Required work: Copy every line of the data that contains the string "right".

----

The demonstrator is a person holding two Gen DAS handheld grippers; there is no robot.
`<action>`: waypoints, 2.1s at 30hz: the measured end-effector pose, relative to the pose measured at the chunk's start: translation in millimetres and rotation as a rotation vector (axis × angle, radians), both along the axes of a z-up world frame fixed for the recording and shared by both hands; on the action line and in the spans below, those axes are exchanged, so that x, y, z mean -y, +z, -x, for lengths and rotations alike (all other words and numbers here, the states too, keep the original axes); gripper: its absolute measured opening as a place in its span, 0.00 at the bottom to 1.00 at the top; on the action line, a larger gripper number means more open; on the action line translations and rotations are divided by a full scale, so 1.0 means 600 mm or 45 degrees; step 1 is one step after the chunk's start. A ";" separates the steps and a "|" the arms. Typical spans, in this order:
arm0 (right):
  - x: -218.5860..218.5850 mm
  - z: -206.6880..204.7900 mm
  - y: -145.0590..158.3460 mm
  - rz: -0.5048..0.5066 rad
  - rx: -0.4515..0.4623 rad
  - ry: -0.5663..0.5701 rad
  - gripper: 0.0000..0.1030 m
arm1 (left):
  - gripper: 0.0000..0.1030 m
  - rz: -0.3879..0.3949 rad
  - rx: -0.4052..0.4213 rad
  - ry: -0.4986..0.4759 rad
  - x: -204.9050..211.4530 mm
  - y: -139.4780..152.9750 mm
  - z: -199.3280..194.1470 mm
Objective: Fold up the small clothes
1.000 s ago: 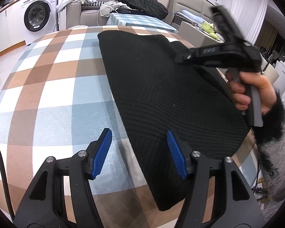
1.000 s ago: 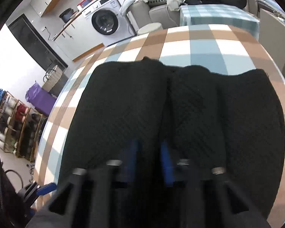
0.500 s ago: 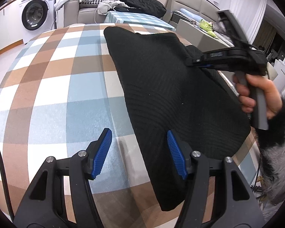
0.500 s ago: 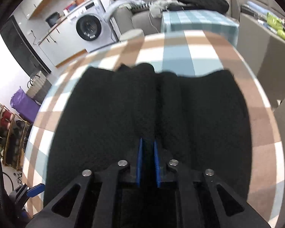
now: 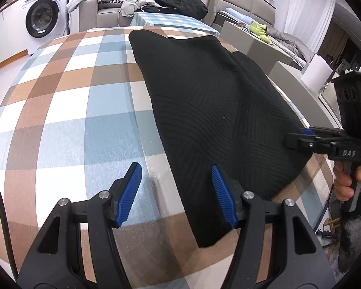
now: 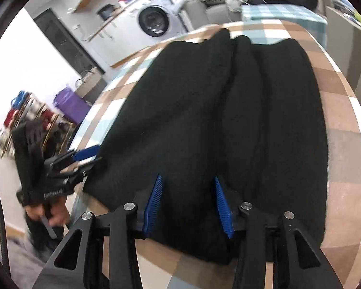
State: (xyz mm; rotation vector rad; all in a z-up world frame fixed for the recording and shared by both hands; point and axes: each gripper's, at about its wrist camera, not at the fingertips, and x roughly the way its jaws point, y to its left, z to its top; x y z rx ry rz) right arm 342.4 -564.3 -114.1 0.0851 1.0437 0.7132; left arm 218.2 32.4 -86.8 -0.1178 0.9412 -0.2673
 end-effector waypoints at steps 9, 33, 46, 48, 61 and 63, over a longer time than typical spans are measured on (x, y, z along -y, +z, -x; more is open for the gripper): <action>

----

Solution to the problem:
arm0 (right):
State: (xyz mm; rotation vector rad; all in a z-up world frame fixed for the recording and shared by both hands; point and axes: each gripper's, at about its wrist camera, not at the fingertips, and x roughly the way its jaws point, y to its left, z to its top; x y z rx ry rz) right arm 342.4 -564.3 -114.1 0.0851 1.0437 0.7132; left arm 218.2 32.4 -86.8 -0.1178 0.9412 -0.2673

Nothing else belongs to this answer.